■ Required work
Starting at the line with "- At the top", retype every line through the end of the listing exactly as written, and nothing before it.

■ Material supplied
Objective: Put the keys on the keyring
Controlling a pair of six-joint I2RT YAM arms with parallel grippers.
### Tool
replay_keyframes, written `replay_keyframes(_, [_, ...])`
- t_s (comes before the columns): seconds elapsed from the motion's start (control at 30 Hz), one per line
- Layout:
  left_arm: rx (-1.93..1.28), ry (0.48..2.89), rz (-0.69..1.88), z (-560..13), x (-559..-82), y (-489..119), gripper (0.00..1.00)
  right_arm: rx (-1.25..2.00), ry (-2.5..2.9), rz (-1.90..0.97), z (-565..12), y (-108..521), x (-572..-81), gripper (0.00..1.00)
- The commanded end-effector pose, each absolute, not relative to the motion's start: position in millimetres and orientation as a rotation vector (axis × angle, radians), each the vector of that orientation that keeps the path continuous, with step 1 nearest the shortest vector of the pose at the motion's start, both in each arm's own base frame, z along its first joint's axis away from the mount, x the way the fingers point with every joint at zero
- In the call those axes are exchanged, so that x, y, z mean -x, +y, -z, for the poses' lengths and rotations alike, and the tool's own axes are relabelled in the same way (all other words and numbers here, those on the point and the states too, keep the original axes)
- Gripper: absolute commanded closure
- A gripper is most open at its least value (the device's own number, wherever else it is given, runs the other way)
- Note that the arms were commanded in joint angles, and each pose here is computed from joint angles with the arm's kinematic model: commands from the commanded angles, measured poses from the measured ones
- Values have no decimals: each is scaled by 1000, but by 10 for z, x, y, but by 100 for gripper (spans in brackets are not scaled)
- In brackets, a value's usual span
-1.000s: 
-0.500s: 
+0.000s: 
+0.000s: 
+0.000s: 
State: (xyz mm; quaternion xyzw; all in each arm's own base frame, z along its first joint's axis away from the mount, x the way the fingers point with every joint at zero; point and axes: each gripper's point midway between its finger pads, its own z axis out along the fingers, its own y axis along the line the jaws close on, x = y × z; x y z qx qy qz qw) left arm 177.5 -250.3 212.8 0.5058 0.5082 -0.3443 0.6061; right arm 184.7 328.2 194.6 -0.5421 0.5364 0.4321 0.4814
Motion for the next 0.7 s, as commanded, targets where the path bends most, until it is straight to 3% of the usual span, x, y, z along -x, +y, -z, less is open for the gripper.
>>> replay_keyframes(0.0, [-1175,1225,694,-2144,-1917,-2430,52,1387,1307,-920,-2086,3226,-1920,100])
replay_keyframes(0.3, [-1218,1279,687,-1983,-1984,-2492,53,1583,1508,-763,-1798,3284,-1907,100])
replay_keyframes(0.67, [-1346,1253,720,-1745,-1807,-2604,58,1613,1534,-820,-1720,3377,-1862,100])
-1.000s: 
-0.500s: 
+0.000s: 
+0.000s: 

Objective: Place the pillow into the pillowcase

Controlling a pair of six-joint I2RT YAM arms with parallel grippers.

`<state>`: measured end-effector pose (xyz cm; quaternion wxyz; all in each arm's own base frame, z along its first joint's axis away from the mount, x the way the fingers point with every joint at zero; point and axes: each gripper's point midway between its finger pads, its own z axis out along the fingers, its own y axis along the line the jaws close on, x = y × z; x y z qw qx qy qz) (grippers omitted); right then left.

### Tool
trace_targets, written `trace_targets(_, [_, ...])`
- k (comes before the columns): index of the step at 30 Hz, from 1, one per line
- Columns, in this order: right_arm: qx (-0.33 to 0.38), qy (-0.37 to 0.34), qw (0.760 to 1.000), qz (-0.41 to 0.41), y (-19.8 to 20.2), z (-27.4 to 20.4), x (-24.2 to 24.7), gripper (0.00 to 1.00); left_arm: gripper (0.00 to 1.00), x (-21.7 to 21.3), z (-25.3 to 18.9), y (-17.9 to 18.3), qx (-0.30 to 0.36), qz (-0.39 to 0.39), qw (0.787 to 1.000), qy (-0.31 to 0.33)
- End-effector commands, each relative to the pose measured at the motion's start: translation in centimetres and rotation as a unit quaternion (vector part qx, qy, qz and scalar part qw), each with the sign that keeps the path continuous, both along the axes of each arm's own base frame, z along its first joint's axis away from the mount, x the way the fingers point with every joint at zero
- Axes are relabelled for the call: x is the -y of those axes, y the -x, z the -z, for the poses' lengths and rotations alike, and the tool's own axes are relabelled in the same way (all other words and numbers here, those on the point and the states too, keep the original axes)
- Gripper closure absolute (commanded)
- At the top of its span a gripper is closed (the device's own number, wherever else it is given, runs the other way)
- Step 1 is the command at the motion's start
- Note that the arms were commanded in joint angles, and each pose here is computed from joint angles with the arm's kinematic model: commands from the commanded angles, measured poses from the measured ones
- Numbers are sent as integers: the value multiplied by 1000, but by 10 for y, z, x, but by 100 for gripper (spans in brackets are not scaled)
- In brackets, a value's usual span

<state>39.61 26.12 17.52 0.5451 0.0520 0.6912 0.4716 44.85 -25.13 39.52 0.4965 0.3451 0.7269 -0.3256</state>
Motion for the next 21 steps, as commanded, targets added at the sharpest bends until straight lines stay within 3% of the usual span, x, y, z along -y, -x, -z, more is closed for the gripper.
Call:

■ Completed task
- At the top of its span a gripper is closed (the device's own number, wherever else it is given, runs the other way)
- Step 1 is the command at the motion's start
- Note that the arms were commanded in joint angles, and each pose here is computed from joint angles with the arm's kinematic model: commands from the commanded angles, measured poses from the measured ones
- Numbers are sent as integers: the value multiplied by 1000, but by 10 for y, z, x, but by 100 for gripper (spans in brackets are not scaled)
- In brackets, a value's usual span

<state>39.61 26.12 17.52 0.5451 0.0520 0.6912 0.4716 44.85 -25.13 39.52 0.4965 0.3451 0.7269 -0.3256</state>
Motion for the next 21 steps, as commanded, targets added at the sharpest bends until straight lines stay within 3% of the usual span, x, y, z along -y, -x, -z, more is closed for the gripper.
Call:

Here the output is complete.